Using the records below, write out again exactly the lines that begin at the line containing "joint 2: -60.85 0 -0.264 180" and end at the line containing "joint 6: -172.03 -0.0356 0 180", and no other lines.

═════ Data ═════

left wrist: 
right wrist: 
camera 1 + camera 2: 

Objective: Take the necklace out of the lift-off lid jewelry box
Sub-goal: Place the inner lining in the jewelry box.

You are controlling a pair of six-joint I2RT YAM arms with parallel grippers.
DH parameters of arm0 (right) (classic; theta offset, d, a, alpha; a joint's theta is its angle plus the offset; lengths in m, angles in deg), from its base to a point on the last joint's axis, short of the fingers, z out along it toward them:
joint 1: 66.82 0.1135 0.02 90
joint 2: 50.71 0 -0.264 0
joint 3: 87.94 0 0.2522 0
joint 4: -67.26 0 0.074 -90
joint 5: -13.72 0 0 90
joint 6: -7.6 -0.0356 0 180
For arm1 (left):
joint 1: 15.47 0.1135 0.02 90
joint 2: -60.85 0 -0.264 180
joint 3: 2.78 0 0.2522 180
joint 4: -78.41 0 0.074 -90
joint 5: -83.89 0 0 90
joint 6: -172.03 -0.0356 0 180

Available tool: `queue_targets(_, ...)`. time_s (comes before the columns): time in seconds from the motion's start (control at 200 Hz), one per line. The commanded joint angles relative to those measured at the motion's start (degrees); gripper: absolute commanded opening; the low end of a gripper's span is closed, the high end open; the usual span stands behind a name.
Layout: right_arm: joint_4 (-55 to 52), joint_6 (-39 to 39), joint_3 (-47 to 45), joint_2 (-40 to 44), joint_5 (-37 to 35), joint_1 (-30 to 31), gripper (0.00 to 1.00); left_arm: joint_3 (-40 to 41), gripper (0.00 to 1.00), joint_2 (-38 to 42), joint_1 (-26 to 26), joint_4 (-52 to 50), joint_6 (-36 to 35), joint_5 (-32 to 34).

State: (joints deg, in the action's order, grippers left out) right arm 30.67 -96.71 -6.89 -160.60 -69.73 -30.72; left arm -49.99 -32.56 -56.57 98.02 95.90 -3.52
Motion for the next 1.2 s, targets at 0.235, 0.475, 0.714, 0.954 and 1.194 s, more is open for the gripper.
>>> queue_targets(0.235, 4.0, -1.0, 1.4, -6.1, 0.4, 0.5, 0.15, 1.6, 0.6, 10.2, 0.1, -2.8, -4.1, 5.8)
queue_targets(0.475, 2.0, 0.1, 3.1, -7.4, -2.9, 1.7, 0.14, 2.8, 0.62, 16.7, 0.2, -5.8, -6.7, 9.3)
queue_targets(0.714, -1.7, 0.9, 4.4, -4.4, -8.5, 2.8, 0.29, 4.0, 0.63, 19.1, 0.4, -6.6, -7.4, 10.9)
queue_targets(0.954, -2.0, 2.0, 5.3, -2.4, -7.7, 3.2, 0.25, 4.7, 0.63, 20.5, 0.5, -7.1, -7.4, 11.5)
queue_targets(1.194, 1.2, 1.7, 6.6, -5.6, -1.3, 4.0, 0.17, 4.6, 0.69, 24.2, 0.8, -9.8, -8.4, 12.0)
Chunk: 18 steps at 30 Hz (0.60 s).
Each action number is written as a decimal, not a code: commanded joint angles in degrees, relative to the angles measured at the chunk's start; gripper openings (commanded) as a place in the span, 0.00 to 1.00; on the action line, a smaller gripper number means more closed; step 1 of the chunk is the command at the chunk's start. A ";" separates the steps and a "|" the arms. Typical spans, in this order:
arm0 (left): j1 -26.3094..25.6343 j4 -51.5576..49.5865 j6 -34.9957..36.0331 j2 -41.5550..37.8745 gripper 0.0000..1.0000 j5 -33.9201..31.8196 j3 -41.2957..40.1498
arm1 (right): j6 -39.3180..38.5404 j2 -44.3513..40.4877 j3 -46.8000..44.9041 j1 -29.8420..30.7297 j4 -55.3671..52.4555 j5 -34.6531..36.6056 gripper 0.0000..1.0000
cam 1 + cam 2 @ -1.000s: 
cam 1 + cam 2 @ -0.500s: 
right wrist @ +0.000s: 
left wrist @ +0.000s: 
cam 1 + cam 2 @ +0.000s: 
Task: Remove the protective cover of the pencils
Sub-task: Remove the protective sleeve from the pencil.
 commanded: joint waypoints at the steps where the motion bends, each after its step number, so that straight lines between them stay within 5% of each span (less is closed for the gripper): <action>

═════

** Task output **
joint 2: -60.85 0 -0.264 180
joint 3: 2.78 0 0.2522 180
joint 4: -78.41 0 0.074 -90
joint 5: -83.89 0 0 90
joint 6: -172.03 -0.0356 0 180

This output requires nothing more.